Japanese Convenience Stores Introduce AI-Powered Shelf-Stocking Robots

Family Mart, Japan’s second-largest convenience store chain, recently started using AI-powered robots to restock shelves, as a way to deal with the country’s fast-shrinking workforce.

The decline in labor population is one of the biggest threats to businesses operating in Japan, and some have already started looking for ways to replace human workers. Case in point, major convenience store chain Family Mart, a company has recently teamed up with Tokyo-based robotics company Telexistence to introduce AI-powered robots in hundreds of its stores across the country. The new “employees” will be in charge of replenishing drinks in refrigerators and are expected to make human workers’ jobs easier and, in some cases, replace them completely.

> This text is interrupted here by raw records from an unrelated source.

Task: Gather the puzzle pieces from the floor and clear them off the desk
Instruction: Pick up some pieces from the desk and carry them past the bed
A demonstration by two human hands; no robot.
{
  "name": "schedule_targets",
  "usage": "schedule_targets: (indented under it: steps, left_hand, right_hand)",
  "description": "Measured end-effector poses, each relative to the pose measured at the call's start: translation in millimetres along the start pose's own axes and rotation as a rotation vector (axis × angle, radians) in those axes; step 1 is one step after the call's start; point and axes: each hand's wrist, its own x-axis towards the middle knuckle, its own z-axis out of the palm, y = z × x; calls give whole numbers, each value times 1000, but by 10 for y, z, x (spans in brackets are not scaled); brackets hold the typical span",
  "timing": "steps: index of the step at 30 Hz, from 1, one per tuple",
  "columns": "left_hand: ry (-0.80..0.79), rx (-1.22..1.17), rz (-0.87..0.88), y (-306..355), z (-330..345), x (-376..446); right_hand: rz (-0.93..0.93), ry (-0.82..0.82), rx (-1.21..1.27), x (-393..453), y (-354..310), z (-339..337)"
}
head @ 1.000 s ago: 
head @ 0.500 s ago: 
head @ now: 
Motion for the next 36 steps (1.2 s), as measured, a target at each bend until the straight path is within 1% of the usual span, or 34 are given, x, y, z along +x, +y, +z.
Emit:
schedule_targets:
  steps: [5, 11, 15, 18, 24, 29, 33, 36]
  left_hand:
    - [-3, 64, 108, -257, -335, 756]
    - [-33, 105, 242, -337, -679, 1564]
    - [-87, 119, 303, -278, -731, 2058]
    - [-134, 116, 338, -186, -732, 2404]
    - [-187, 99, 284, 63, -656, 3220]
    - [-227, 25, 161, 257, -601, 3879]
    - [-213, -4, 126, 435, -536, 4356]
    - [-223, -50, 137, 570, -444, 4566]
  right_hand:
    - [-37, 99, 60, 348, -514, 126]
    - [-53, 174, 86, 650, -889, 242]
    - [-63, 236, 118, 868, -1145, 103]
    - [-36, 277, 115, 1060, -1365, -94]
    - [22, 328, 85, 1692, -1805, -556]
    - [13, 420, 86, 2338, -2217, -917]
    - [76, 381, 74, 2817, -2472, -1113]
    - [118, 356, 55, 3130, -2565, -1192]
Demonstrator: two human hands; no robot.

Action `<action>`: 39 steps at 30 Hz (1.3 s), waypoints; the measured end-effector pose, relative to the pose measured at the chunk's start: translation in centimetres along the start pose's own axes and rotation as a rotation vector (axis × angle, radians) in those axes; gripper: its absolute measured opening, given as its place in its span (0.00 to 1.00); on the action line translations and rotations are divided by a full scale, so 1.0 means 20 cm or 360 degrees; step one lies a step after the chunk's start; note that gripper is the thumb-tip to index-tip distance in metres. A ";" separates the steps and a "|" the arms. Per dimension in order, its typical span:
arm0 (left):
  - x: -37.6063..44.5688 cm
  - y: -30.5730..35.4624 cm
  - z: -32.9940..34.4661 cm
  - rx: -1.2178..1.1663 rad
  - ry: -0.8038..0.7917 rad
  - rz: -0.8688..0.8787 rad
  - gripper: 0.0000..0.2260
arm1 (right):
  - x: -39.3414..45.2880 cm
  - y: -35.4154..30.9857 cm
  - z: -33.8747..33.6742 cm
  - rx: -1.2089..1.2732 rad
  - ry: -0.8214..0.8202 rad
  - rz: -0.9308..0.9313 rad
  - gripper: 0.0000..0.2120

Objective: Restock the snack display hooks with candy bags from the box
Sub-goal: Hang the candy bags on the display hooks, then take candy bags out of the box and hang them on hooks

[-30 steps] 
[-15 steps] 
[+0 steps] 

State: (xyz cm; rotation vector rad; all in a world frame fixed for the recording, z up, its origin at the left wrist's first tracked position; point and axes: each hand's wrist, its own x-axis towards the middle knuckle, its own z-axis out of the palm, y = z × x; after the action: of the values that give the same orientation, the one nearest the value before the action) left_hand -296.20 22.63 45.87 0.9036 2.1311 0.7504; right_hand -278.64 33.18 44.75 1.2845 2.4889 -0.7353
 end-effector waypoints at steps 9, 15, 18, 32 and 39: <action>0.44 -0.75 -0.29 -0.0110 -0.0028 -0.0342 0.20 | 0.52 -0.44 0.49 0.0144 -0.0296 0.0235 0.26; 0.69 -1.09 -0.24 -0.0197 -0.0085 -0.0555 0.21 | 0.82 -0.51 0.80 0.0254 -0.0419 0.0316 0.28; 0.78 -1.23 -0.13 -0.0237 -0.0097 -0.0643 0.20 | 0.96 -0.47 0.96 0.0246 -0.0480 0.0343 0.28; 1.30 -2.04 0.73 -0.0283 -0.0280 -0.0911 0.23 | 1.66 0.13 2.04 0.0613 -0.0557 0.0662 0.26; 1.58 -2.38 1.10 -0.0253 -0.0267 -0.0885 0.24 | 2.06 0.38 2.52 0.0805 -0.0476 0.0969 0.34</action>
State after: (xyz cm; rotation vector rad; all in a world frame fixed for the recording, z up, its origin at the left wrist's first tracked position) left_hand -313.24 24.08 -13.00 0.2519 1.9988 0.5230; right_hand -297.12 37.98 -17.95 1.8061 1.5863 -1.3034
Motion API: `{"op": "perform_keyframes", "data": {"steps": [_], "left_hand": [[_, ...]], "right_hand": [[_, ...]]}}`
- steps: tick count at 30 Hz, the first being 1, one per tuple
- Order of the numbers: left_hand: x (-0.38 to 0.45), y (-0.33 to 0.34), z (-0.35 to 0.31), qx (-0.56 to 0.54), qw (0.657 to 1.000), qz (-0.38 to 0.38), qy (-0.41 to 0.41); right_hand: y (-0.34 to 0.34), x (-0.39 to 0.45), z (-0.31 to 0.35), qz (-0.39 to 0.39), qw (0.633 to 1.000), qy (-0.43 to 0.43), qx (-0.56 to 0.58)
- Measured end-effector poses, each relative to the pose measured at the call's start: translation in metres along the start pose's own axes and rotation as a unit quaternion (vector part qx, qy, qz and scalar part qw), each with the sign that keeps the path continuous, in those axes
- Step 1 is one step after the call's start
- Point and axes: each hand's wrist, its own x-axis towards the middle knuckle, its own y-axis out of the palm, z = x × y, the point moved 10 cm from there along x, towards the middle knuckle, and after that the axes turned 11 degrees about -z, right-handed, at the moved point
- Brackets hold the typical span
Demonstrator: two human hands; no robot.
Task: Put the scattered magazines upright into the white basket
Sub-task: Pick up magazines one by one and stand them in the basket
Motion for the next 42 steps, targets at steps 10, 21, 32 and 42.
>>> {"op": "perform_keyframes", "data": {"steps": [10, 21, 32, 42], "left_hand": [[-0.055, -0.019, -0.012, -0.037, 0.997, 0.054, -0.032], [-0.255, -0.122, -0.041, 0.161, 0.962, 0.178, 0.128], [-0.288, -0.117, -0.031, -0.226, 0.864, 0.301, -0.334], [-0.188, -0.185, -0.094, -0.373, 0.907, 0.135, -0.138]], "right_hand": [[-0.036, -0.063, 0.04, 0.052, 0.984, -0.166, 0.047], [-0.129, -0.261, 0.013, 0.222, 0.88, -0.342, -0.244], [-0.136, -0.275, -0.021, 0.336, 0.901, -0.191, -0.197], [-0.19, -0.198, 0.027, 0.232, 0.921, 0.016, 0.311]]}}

Called TX SCARA – short for Selective Compliance Assembly Robot Arm – Telexistence’s new robot is powered by Nvidia’s Jetson AI platform to process information and uses Microsoft’s Azure cloud infrastructure to record and reference sales data to optimize its tasks.

According to Telexistence, each TX SCARA robot can replace one to three hours of human labor per day, per convenience store, with that spare time spent in areas where human work is even more important, like customer service and shop floor enhancement.

Apparently, the new shelf-stocking robots can work without any human assistance 98% of the time; the other 2% of the time, they can be controlled remotely by humans, using virtual reality headsets when needed. Telexistence will receive a monthly fee for the robots’ work, their maintenance, and the support of remote human workers when they are needed.

TX SCARA robots are being introduced in about 300 Family Mart stores across Japan, but this is only the beginning. If they prove as useful as Telexistence expects them to be, there are plans to have them rolled out in the company’s 16,000 Japanese stores.

And just in case you thought American convenience stores were safe from AI-powered, job-stealing robots, think again! Telexistence and Microsoft have both announced plans to expand into the US convenience store market, as well as other foreign markets.

“Telexistence’s robots will become a powerful influence, providing a virtually inexhaustible supply of new labor,” Telexistence CEO, Jin Tomioka, said. “The new surplus resources will be appropriately redistributed through market mechanisms, and in the long run, this can lead to the transition of human society to be significantly augmented by automated labor.”